Speeding along New Zealand’s northern beaches in a coach, Peter Beal discovers how to explore Maori country the easy way.
The stretch of brilliant white sand ahead seems endless, as our coach speeds along an unlikely public highway.
Flanked by massive dunes and the crashing breakers of the Tasman Sea, the Ninety Mile Beach which stretches along the coast of New Zealand’s North Island is believed to be the world’s third longest uninterrupted beach, and a sight of staggering natural beauty.
As we leave a trail of spray in our wake, inside our coach a group of happy and relaxed holidaymakers are looking eagerly out of the windows.
After a couple of weeks travelling with Titan HiTours, a company who arrange everything from picking you up from home, to looking after your luggage, these travellers had long since relinquished any feelings of stress.
Our journey guide-cum-driver, Aucklander Steve Gilchrist, explains that the Ninety Mile Beach is actually closer to 60 miles long. But while no-one quite knows how it got its name, it is no less breathtaking for that.
Wild horses roam this massive expanse of shifting dunes which climb hundreds of feet high, while seabirds such as petrels and albatross swoop over the waves, and bright-billed oystercatchers peck their way along the shoreline.
Sacred to the Maoris, this coastline has a rocky outcrop on Cape Reinga at its northern end marked by a lone gnarled pohutukowa tree. Legend says the spirits of the dead enter the sea here on their way to a spiritual homeland.
Closed to tourist rental cars, Ninety Mile Beach is not to be tackled lightly.
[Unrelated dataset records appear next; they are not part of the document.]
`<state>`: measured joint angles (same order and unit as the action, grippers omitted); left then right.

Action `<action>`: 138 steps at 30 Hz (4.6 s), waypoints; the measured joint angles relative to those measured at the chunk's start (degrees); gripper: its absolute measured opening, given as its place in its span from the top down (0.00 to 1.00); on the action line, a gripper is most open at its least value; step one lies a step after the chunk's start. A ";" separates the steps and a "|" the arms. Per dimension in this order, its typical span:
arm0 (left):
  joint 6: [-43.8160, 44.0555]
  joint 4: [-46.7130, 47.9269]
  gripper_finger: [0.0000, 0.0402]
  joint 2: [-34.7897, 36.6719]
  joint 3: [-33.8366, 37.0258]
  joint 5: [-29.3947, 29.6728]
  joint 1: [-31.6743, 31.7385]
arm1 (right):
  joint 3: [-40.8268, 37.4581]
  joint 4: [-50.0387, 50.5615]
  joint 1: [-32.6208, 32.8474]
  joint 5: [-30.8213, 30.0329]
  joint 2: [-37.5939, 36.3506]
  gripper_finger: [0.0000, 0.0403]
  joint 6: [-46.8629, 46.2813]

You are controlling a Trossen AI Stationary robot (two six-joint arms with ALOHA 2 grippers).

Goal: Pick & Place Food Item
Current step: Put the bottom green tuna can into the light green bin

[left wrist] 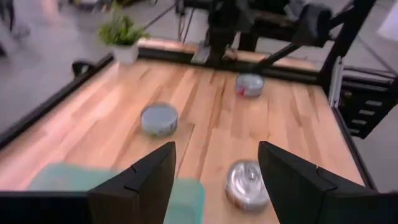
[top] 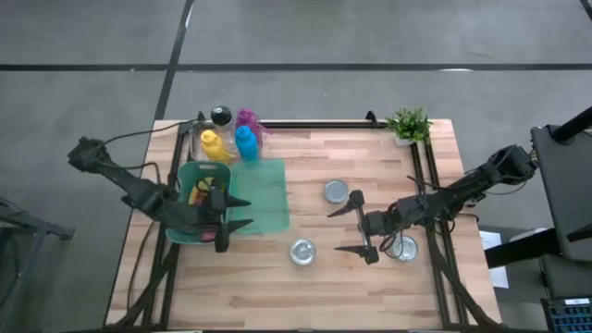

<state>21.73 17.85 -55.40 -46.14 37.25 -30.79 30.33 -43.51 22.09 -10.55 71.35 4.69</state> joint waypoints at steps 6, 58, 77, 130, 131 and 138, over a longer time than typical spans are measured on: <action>-10.18 -16.76 0.42 -1.98 5.26 -9.46 9.97 | 0.00 0.00 0.00 0.00 0.00 0.01 0.00; -27.92 -38.16 0.99 51.66 43.64 -38.42 30.65 | 0.00 0.00 0.01 0.00 0.00 0.01 0.00; -27.72 -27.53 0.99 55.41 45.91 -38.79 30.52 | 0.00 0.02 0.02 0.00 0.00 0.01 0.00; -19.92 -19.13 0.99 55.17 46.00 -38.77 30.52 | 0.00 -0.10 -0.02 -3.10 -0.35 0.01 0.50; -19.92 -19.14 0.99 55.17 46.00 -38.77 30.52 | 0.00 -0.18 -0.02 -3.10 -0.35 0.01 0.11; -19.92 -19.22 0.99 55.17 46.00 -38.77 30.52 | 0.85 -0.68 0.02 -3.08 -0.03 0.01 -0.12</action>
<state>1.80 -1.37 -0.23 -0.14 -1.52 -0.27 31.17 -44.18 22.11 -13.63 71.32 4.57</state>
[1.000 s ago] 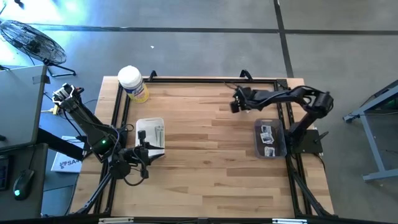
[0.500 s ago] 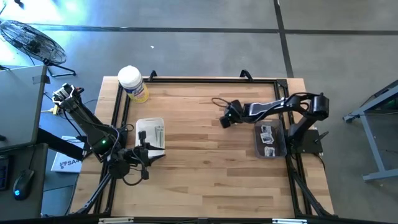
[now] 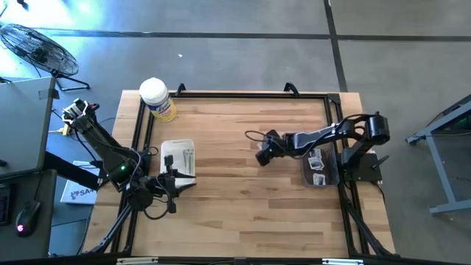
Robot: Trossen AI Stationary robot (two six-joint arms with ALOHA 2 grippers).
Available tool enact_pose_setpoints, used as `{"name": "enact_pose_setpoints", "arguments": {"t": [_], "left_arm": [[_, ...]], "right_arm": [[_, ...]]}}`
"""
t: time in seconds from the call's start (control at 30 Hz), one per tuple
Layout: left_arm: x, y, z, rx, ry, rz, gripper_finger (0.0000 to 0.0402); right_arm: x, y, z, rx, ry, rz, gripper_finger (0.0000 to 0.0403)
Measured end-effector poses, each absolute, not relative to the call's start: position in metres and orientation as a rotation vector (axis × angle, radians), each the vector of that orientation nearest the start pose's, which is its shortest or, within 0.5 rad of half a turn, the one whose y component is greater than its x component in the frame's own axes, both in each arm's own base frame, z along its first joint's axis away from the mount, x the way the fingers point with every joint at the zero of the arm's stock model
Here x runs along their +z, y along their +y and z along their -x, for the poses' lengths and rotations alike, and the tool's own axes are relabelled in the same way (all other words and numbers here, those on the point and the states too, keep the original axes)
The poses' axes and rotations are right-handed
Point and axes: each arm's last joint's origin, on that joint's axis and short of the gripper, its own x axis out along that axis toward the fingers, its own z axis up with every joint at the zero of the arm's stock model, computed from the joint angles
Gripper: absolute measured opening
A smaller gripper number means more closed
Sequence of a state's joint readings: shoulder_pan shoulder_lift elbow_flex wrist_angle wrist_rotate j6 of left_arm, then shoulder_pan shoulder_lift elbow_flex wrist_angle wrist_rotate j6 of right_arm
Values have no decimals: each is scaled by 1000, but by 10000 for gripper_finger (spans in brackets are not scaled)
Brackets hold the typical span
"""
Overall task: Pick & Place First Aid Supplies
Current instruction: Put the green bandage into the white bin
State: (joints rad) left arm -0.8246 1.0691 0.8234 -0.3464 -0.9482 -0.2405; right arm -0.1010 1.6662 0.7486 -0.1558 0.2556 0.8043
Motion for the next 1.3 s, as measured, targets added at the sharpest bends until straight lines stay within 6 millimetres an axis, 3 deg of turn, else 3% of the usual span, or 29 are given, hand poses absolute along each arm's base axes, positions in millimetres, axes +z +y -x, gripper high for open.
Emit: {"name": "enact_pose_setpoints", "arguments": {"t": [0.47, 0.63, 0.8, 1.0, 1.13, 1.3], "left_arm": [[288, -144, -165, 149, 345, -199, 95], [287, -148, -169, 185, 317, -199, 95], [282, -152, -175, 201, 315, -199, 95], [268, -147, -200, 269, 345, -140, 95], [252, -136, -223, 325, 408, -155, 95], [233, -124, -252, 332, 450, -107, 95]], "right_arm": [[96, 12, -326, -422, 692, -647, 43], [99, 28, -336, -288, 619, -683, 43], [122, 40, -353, -188, 527, -688, 43], [162, 62, -362, -209, 363, -533, 43], [190, 82, -350, -194, 287, -452, 43], [216, 99, -317, -211, 204, -374, 43]]}}
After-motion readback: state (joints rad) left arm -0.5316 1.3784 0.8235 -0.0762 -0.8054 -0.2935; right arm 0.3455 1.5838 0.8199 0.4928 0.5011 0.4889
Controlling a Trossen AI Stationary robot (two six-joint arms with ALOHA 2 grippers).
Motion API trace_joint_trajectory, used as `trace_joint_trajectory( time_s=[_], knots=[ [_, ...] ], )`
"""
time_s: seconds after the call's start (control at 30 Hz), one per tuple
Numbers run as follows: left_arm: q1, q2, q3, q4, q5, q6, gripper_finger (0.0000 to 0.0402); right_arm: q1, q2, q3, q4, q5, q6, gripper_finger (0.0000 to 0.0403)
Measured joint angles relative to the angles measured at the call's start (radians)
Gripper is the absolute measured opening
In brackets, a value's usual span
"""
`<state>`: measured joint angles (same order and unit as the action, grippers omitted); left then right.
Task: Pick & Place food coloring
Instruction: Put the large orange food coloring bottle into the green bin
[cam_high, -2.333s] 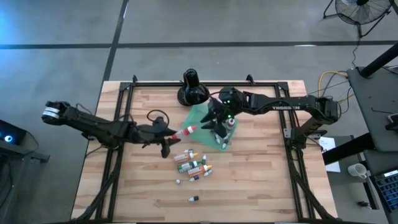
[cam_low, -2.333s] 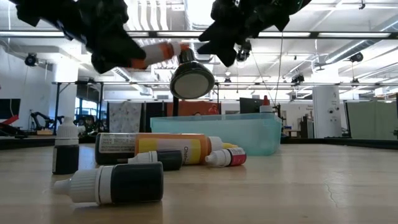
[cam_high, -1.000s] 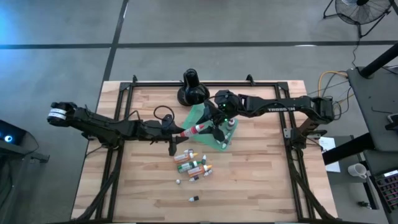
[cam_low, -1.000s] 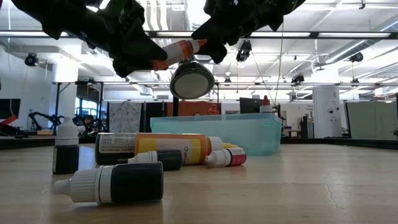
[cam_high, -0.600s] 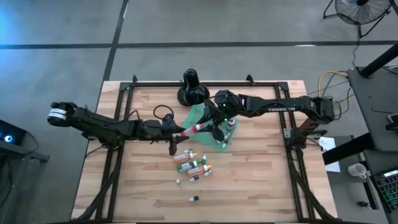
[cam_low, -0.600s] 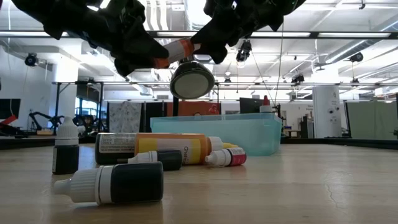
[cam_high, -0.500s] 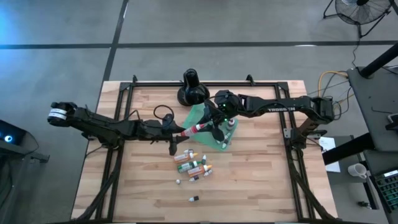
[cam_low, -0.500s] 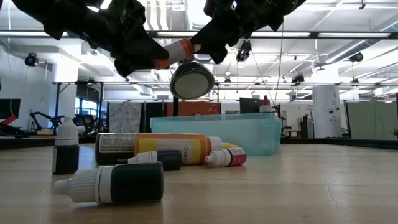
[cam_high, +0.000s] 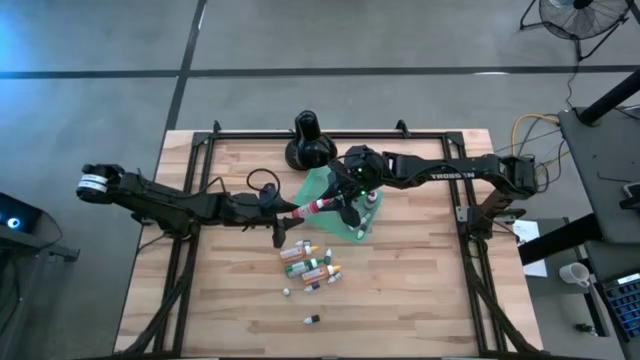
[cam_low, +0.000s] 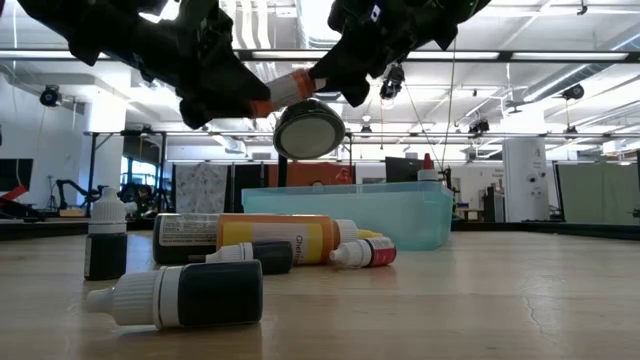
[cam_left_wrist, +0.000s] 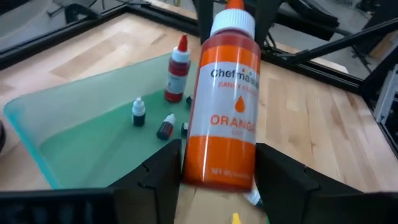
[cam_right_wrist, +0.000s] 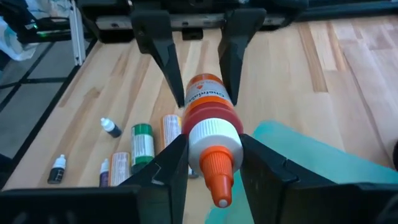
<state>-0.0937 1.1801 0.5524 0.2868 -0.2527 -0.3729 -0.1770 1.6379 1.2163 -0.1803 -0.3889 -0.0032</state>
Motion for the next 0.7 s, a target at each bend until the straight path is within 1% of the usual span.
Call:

The occasional car roof peeping from the sand bears testament to former hapless drivers who misjudged tide times.
We were on the final leg of our 23-day journey around New Zealand.
Among many incredible sights is the Bay of Islands, a beautiful and historic part of the country, where in the late 18th century, a young naval lieutenant called James Cook first landed, and gave the inlet its name.
Then in 1840 some 46 Maori chiefs signed the Treaty of Waitangi with representatives of Queen Victoria, gaining full colony status – although controversy continues to this day over differing translations in English and Maori and whether it actually gave sovereignty to Britain.
The restored Treaty House has since become part of a visitor centre, where the UK, New Zealand and Maori flags fly from a flagstaff overlooking the bay. And across the grass is the Maori meeting house (whare runanga) built in 1940.
On a summer’s evening there are few more enchanting places than the Bay: wooded slopes of more than 150 islands stretch as far as the eye can see across the sparkling blue water.
These days it’s hard to believe this was New Zealand’s 19th century capital – populated by whaling crews, escaped convicts, traders and rogues. Packed with brothels, grog shops and gambling dens, it was known as the ‘Hellhole of the Pacific’.
Now quaint shops and tasteful restaurants are the order of the day.
The Bay of Islands may be the jewel in the crown but the rest of the North Island is no less captivating. Much of the Lord of the Rings trilogy was filmed here and the starting point for anyone arriving by the three-hour ferry from the South Island is New Zealand’s capital of Wellington.
Although rather a functional place, the city does contain the magnificent museum of New Zealand on the waterfront, known as ‘Te Papa’.
Also fun to visit is the parliament building, a sort of mini-Westminster with a quirky pub, The Backbencher, across the road, packed with Spitting Image-type models of MPs and an excellent menu.
From Wellington, we swung north over the Desert Road and beyond the peaks of Tongariro National Park – one of them, Mount Ngauruhoe, was Mount Doom in Lord of the Rings.
We then reached the thermal wonderland at the centre of the island, Lake Taupo. Nearly 1,000 feet deep, it’s actually a volcanic crater and the earth’s crust between here and Rotorua to the north is so thin that steam and fumes are strong enough to drive the area’s own thermal power station.
The best thermal park is Wai-o-tapu (place of sacred waters) where brightly-coloured minerals rise to the steaming surfaces to form the Artist’s Pallet and the Champagne Pool. Lady Knox geyser spouts 40 feet into the air to delight the crowds every morning – its punctuality helped by a handful of soap.
Of New Zealand’s four million population, around a third live in and around vibrant Auckland, the City of Sails, whose iconic skyline dominates one of the world’s great harbours. With 2,500 vessels, Westhaven marina is the biggest in the southern hemisphere.
Adrenaline junkies love the place. Bungee jumpers leap from the harbour bridge or the 1,076-foot Sky Tower, attached by elastic.
Saner pursuits include a cruise round the inlets, bays and little ports nearby (around £14 for 90 minutes) or a meal in Viaduct Harbour, where bistros and seafood restaurants around the yacht basin buzz at night.
A 15-minute bus journey takes you to the weekend beach playground of Mission Bay, where the renowned Fish Pot Café boasts the finest fish and chips in the city for around £10. They’re probably right.